Los riesgos del ocio

Esta semana he estado nuevamente sola en casa. He aprovechado cada mañana para poner música a todo volumen sin miedo a despertar almas incautas a las cinco y media de la mañana y, ¿saben?, además de los típicos “la música rejuvenece, da ánimos y todos los etcétera que ya conocemos”, me he reencontrado con sensaciones que pensé olvidadas, gracias al mix que preparó para mí (especialmente jajaja, supongo que debido a mi condición de cincuentona) la aplicación verde que ya conocemos, bajo el título de “música alegre”. Música que vengo escuchando desde hace más de cuarenta años, dándome esos placeres que van más allá de bailar y cantar. 

¿Recuerdan la primera canción que bailaron con el “amor de su vida”? Funky town. Eran los diez y ocho años de Sonia, la hermana de Billy, aquél vecino que me movió las hormonas por, no sé, creo que fue el tercer o cuarto “amor de mi vida” (¿ustedes cuántos tuvieron antes de, finalmente encontrar al verdaderamente amor a secas con el que hicieron una vida?). 

En fin, todo muy ochentas, la fiesta fue en el patio de la casa, el tocadiscos, LP de colores (esos con un single de un lado y la versión larga del otro), y esa fue la primera vez que me invitaron a bailar delante de todos, ya como niña independiente de mi familia muégano y lejos del relajo que hacíamos los primos cada navidad bajo la batuta de los mayores.

Con la música de Saturday night fever me veo yendo rumbo al colegio en Minatitlán, con el corazón saltando del pecho y una sensación de algo inminentemente maravilloso a punto de suceder; ni idea de qué esperaba (igual era ver a Leyva, otro “amor de mi vida”), pero esa emoción me sigue acompañando cada vez que escucho cualquier canción de ese álbum, o de Abba, o  Phil Collins.

Y por supuesto la alegría de poner esos LPs de colores (teníamos verdes, rojos, amarillos, y uno azul, ¿me pregunto que se hicieron?), apilados como tortillas en el recién comprado tocadiscos, para lavar los trastes, barrer y lavar los baños (excepto el bañito donde se nos apareció una tarántula, pero esa es otra historia), sin pararnos a cambiar el disco.

O escuchar a Madonna y Cyndi Lauper, sintiendo la sensualidad de los labiales mágicos, esos que siendo verdes o azules por fuera, pintaban los labios de rosa o rojo, no recuerdo.
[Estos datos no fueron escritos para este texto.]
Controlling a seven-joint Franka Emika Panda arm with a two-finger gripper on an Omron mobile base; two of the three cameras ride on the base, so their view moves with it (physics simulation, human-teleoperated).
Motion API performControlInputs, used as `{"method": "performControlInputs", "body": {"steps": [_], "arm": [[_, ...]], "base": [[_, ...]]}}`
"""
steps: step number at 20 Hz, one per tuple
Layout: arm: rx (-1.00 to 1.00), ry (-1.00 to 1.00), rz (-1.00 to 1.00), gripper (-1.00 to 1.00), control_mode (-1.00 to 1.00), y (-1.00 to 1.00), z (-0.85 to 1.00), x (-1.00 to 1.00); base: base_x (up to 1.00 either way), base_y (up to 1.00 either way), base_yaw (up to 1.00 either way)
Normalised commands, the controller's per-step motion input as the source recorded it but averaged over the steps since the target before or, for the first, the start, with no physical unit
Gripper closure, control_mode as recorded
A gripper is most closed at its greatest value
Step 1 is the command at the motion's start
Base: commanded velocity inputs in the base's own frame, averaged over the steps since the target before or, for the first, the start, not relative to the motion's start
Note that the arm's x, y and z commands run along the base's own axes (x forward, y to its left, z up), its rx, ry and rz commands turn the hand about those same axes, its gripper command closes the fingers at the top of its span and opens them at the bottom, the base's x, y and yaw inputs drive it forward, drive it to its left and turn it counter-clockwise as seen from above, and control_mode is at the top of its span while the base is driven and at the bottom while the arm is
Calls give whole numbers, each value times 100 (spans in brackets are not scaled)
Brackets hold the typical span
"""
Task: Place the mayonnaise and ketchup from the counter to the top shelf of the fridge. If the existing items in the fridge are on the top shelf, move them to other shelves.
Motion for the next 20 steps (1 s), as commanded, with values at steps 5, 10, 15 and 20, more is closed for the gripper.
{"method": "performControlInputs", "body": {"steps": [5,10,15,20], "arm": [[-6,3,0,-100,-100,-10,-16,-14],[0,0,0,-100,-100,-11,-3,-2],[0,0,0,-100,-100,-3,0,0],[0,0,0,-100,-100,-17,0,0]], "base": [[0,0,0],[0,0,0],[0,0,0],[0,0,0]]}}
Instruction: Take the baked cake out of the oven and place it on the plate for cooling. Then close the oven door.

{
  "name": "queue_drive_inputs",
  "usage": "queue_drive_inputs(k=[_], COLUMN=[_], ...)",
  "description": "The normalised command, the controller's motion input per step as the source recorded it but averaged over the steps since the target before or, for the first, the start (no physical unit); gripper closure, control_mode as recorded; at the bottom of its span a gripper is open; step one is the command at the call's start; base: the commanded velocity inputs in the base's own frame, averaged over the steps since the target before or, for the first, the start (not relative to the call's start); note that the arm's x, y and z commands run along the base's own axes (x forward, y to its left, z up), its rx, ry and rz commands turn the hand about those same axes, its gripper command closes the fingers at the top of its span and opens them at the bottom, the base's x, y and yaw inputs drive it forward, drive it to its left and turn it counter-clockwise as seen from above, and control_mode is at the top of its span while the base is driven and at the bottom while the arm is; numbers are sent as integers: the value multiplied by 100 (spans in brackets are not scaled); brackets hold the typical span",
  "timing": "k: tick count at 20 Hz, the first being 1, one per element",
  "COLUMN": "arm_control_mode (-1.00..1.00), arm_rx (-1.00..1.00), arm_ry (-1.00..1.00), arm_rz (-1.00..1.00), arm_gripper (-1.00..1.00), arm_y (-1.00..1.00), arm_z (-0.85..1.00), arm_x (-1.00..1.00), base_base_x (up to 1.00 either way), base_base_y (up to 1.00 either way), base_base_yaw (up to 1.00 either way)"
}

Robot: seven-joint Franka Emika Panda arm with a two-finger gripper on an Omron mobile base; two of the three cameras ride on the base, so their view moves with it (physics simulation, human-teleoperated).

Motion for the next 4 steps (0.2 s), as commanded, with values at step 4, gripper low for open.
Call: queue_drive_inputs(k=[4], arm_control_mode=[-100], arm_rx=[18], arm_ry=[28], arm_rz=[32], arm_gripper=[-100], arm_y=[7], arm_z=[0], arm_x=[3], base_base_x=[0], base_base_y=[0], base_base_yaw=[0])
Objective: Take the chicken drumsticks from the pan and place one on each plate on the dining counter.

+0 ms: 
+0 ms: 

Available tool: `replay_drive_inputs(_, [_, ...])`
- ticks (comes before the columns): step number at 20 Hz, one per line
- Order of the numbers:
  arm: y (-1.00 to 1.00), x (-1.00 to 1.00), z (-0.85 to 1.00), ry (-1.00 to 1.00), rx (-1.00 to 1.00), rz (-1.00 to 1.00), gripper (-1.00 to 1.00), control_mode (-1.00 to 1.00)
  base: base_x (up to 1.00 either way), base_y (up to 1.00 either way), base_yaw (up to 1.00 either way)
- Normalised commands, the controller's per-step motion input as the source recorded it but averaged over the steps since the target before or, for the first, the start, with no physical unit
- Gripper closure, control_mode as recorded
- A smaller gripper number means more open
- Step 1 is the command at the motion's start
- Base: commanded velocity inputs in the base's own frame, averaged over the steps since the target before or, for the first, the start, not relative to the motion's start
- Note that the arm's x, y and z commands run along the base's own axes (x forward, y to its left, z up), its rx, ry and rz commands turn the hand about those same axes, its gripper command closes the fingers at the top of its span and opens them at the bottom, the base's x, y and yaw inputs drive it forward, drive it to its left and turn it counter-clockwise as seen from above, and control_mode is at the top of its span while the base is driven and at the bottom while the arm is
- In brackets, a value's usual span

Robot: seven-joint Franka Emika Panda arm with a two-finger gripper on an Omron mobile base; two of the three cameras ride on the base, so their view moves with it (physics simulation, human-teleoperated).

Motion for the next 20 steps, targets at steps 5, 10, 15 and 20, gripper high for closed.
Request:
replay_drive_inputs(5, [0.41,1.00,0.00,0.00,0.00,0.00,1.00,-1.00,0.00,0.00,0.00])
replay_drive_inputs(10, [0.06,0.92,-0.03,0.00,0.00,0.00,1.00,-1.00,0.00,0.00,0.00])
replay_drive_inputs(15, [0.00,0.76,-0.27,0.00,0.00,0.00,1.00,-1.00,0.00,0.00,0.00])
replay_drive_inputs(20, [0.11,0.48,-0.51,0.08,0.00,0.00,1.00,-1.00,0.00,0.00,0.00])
Y mover el cuerpo anticipándonos al momento de estar en la pista de la desaparecida La Rosa, mientras las sombras llenas de polvitos brillosos se deslizaban en los párpados y mejillas, gracias a nuestra inexperiencia con el maquillaje.
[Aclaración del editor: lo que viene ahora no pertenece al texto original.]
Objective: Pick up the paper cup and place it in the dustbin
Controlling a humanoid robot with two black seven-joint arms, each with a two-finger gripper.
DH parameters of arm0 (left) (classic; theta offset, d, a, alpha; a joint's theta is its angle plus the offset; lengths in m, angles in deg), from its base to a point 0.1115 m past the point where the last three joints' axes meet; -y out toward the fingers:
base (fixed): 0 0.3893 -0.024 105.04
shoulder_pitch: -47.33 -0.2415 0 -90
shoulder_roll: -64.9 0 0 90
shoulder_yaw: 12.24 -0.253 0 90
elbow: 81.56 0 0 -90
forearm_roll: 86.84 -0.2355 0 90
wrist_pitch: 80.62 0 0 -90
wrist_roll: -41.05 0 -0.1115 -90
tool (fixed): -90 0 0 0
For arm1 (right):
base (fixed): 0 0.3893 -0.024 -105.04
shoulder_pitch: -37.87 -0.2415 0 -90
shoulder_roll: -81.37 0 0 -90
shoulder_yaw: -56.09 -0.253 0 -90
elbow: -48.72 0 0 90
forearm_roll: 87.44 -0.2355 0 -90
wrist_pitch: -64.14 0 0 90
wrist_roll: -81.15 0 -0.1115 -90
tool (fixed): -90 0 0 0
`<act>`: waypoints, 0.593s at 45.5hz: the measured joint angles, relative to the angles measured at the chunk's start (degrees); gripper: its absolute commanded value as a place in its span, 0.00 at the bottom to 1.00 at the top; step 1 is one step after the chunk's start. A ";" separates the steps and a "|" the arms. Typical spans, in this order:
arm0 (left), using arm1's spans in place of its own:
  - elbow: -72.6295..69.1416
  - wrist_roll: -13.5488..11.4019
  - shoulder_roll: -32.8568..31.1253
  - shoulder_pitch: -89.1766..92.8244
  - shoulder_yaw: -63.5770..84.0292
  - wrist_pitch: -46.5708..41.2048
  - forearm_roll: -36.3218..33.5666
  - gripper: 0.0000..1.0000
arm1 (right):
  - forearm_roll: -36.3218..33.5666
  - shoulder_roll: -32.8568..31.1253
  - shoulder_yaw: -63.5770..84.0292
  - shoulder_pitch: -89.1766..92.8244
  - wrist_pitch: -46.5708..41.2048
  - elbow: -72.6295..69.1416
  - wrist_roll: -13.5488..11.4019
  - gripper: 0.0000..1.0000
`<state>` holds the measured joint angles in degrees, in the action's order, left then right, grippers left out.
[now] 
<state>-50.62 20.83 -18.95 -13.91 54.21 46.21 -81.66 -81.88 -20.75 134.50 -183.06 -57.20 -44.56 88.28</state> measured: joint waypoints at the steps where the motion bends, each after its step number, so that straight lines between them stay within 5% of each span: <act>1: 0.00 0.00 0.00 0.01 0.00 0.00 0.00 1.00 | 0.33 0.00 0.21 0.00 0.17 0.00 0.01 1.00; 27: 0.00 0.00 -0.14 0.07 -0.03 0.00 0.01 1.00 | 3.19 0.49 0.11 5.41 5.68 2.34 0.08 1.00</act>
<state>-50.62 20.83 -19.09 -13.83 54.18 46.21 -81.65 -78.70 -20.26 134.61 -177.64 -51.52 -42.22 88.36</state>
Todavía tengo algunos cassettes hecho por manos amigas o enamoradas como regalos; todos con la lista de canciones escritas a mano, con dibujos y un gran recuerdo del instante en que me fue entregado.

Y me brinco al momento en que bailé la primer canción con la persona especial de mi vida, con quién he compartido tanto desde antes de aquél primer baile en la Disco de mala muerte que parece todavía existe en Lerdo. Estábamos eufóricos con la sorpresa de habernos conocido, coincidido en tantas y mil cosas y, abrazados; con él cantando a todo volumen, nos besamos al ritmo de Woman in red (¿con cuál tuvieron ustedes su primer beso de verdadero amor?); y de ahí entonces hemos gozado mucha más música; a pesar de las edades tan dispares, descubrimos el placer por los mismos ritmos. De vez en cuando seguimos bailando Let´s go outside, con la misma esperanza en el futuro que hace catorce años y la misma calentura, para qué nos hacemos (aquí metería unas risas nerviosas).

De pronto me doy cuenta de que hoy, mi día de descanso, he estado escuchando música desde hace cuatro horas. El tiempo se me fue bailando, cantando y escribiendo, bueno también lavando trastes, pintando mis ojos con brillos color sirena y guardando la ropa de invierno porque ya llegó el calor y eso merece ser celebrado con Kool & The Gang, Wham! y mi siempre dadora de pretextos para seguir escribiendo, Donna Summers.